American Express has agreed to pay about $113-million (U.S.) to settle U.S. government accusations that it violated numerous consumer protection laws “at every stage of the consumer experience.”
The bank, the 19th-largest in the U.S. with $147-billion in assets, allegedly deceived consumers into thinking they would receive money for signing up for some of its credit cards, charged illegal late fees, discriminated on the basis of age, failed to report consumer disputes to credit bureaus and misled borrowers into paying off old debts.
“From the moment we learned of the wrongdoing at American Express we have been troubled by the range of problems our examinations team uncovered. The legal violations we discovered spanned the life cycle of the consumer’s experience,” said Kent Markus, assistant director of enforcement at the Consumer Financial Protection Bureau.
Amex did not admit nor deny the allegations. It said it had established reserves for a “substantial portion” of the settlement payment and is strengthening its internal compliance program. Amex had previously disclosed the existence of the investigation in filings with the Securities and Exchange Commission.
Amex typically markets its cards to wealthier borrowers. It has been top of a JD Power and Associates survey for customer satisfaction for six consecutive years.
Amex will refund about $85-million to an estimated 250,000 aggrieved consumers. The rest of the money will be split among the five government agencies involved in the investigation, including the CFPB.
“We want to make it more expensive to break the law than to abide by it,” Mr. Markus said.
The investigation began following a routine examination by bank regulators, officials said. It discovered that the alleged violations began in 2003.

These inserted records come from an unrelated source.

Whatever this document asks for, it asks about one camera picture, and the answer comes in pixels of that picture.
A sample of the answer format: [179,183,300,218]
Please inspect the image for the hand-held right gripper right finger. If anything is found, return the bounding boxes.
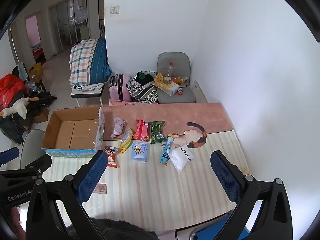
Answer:
[210,151,293,240]

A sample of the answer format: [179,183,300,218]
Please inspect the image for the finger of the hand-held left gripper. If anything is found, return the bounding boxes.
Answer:
[0,147,20,165]
[0,154,52,180]

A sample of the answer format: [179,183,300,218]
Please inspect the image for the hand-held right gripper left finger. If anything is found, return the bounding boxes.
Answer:
[26,150,108,240]

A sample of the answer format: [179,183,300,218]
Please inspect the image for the red cartoon snack packet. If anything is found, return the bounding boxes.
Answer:
[104,146,119,168]

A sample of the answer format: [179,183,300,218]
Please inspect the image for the white soft packet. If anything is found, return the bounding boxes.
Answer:
[167,144,195,173]

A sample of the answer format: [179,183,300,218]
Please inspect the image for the light blue tissue pack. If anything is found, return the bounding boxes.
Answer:
[131,141,150,163]

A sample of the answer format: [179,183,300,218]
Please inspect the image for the purple socks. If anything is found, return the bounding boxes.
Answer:
[111,117,127,138]

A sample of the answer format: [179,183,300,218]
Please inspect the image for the blue tube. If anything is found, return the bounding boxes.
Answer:
[160,134,175,165]

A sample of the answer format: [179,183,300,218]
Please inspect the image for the red tissue packet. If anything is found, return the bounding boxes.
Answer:
[132,119,150,142]

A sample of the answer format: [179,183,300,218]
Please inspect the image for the green wet wipes packet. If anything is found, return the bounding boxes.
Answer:
[149,121,167,144]

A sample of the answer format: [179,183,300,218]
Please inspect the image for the grey round chair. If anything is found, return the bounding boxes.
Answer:
[19,129,45,170]

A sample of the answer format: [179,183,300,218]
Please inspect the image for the black stroller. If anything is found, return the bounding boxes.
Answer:
[0,91,58,145]

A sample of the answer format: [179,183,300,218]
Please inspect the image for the small brown cardboard box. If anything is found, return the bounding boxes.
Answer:
[32,107,50,123]

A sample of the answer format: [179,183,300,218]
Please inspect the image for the white goose plush toy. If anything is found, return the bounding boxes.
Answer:
[0,97,39,120]

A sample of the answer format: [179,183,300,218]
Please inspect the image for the blue plastic stool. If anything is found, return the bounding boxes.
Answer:
[175,212,250,240]

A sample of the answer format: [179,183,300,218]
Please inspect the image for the dark fleece clothing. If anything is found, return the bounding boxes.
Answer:
[66,217,159,240]

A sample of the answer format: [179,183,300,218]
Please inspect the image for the red plastic bag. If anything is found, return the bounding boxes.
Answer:
[0,74,25,108]

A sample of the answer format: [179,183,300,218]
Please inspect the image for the pink plastic bag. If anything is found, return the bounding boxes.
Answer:
[109,99,133,107]

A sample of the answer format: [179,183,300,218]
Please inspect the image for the light blue hanging cloth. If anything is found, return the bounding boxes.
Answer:
[17,62,28,83]

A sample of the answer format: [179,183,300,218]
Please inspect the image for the yellow cardboard box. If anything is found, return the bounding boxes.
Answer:
[29,62,43,83]

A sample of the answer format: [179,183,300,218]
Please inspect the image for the white board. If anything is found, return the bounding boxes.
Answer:
[192,80,208,103]

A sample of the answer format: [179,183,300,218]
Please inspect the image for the black white checkered cloth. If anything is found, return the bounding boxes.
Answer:
[72,84,100,91]

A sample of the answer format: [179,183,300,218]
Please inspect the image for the pink suitcase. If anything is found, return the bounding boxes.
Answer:
[109,74,132,102]

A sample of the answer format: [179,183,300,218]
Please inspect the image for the black white patterned bag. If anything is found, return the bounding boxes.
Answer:
[126,71,159,103]

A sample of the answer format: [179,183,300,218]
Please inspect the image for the white tissue pack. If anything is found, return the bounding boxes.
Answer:
[160,81,180,96]

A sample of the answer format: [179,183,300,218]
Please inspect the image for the plaid blue folded quilt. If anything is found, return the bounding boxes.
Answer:
[69,38,112,85]

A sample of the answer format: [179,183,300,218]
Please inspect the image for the yellow plastic bag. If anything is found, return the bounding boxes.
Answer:
[154,73,165,88]

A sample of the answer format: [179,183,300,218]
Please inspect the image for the grey cushioned chair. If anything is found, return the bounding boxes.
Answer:
[157,52,197,104]

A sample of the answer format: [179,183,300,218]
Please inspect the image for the glass sliding door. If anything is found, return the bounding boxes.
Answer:
[48,0,90,55]

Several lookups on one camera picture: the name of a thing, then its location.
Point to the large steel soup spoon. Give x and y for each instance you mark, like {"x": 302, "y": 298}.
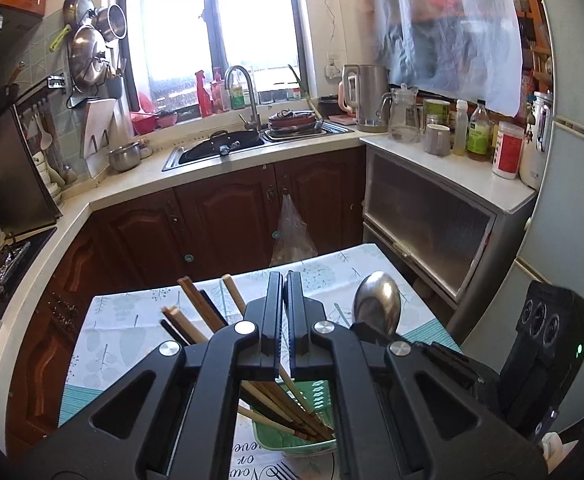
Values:
{"x": 377, "y": 300}

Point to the green label soap bottle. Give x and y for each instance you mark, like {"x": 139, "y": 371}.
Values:
{"x": 237, "y": 96}

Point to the wall socket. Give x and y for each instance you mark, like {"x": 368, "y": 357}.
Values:
{"x": 333, "y": 66}

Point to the green lid jar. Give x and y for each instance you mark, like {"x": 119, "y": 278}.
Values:
{"x": 437, "y": 110}

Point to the glass pitcher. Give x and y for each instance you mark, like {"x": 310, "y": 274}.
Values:
{"x": 403, "y": 117}

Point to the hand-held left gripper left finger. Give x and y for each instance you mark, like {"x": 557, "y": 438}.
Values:
{"x": 272, "y": 320}

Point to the white cutting board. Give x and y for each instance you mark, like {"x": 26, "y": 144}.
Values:
{"x": 97, "y": 130}

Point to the hanging steel pots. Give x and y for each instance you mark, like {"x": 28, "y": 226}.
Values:
{"x": 88, "y": 55}

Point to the dark pink bowl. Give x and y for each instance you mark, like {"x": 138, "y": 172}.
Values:
{"x": 167, "y": 120}

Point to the pink bottle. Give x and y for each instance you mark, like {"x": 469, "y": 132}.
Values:
{"x": 218, "y": 92}

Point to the stack of dirty dishes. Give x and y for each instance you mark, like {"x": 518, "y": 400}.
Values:
{"x": 294, "y": 122}

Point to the printed floral tablecloth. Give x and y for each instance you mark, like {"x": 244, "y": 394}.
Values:
{"x": 122, "y": 320}

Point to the green plastic utensil holder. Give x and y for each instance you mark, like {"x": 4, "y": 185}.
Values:
{"x": 317, "y": 392}

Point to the small steel pot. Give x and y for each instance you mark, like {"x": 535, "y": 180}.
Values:
{"x": 124, "y": 157}

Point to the grey refrigerator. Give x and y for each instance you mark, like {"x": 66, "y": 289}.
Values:
{"x": 572, "y": 210}

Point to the brown wooden base cabinets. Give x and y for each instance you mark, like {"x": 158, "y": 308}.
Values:
{"x": 222, "y": 220}

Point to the steel kitchen sink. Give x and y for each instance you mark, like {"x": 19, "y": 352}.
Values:
{"x": 172, "y": 157}

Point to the hanging utensil cup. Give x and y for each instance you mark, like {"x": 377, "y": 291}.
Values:
{"x": 114, "y": 86}

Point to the translucent plastic sheet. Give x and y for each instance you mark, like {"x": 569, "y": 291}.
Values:
{"x": 447, "y": 20}

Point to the hanging plastic bag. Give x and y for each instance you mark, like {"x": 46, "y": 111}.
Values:
{"x": 292, "y": 235}

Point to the pink plastic basin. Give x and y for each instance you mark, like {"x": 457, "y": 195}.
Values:
{"x": 144, "y": 122}

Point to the grey mug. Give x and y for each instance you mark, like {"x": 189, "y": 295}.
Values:
{"x": 437, "y": 141}

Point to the hanging steel saucepan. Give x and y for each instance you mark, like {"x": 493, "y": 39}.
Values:
{"x": 109, "y": 22}

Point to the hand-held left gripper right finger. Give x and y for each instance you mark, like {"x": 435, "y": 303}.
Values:
{"x": 297, "y": 320}

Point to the red spray bottle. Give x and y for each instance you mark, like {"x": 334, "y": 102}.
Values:
{"x": 203, "y": 97}

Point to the white cap yellow bottle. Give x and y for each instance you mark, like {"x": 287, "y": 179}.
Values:
{"x": 460, "y": 130}

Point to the group of assorted chopsticks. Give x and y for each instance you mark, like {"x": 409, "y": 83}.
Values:
{"x": 197, "y": 300}

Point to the white kitchen countertop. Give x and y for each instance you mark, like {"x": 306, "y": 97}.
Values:
{"x": 137, "y": 182}

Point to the hanging steel pan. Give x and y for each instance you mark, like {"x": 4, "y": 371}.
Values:
{"x": 78, "y": 10}

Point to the black stove splash guard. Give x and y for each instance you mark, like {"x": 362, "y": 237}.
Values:
{"x": 12, "y": 170}

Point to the steel electric kettle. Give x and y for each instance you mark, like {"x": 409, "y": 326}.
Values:
{"x": 369, "y": 95}

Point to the stack of white bowls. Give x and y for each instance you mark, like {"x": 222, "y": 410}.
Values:
{"x": 47, "y": 177}

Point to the green label oil bottle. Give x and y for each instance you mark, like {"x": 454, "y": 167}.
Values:
{"x": 478, "y": 135}

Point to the white hanging spatula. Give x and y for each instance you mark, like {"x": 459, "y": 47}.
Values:
{"x": 44, "y": 135}

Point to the curved steel faucet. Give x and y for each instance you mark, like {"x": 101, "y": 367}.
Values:
{"x": 254, "y": 105}

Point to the black wok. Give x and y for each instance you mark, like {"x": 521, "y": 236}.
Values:
{"x": 217, "y": 145}

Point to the gas stove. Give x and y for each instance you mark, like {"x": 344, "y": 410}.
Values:
{"x": 7, "y": 265}

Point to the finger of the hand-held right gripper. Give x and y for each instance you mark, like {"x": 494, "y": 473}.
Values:
{"x": 447, "y": 360}

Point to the red label white canister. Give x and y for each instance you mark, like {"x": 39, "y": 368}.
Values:
{"x": 507, "y": 152}

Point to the white clasp canister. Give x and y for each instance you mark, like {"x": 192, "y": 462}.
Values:
{"x": 537, "y": 150}

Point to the kitchen window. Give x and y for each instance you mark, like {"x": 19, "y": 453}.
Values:
{"x": 172, "y": 25}

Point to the wall utensil rail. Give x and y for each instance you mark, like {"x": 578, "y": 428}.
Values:
{"x": 54, "y": 81}

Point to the frosted glass side cabinet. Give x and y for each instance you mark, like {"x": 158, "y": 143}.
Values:
{"x": 422, "y": 220}

Officials found that the bank’s Centurion subsidiary had an ineffective compliance regime and inadequate staffing. Regulators noted frequent turnover in the subsidiary’s chief compliance officer position.
The agencies also alleged that Amex told customers that if they settled old unpaid debt they could improve their credit score, which is used by lenders to price various forms of credit. However, Amex did not report the payments to credit bureaus, the government said. In some cases the debt was so old it was no longer on borrowers’ credit reports.
The settlement is the CFPB’s fourth enforcement action since being established in 2010 by the Dodd-Frank financial regulation law. Three of the four have been directed at credit card companies, a signal that the agency is focusing on card practices.
In July the CFPB was among a group of regulators that reached a $210-million settlement with Capital One for alleged misselling of products for its credit cards. Last month, the agency was part of a probe that resulted in a $214-million settlement with Discover over similar marketing practices.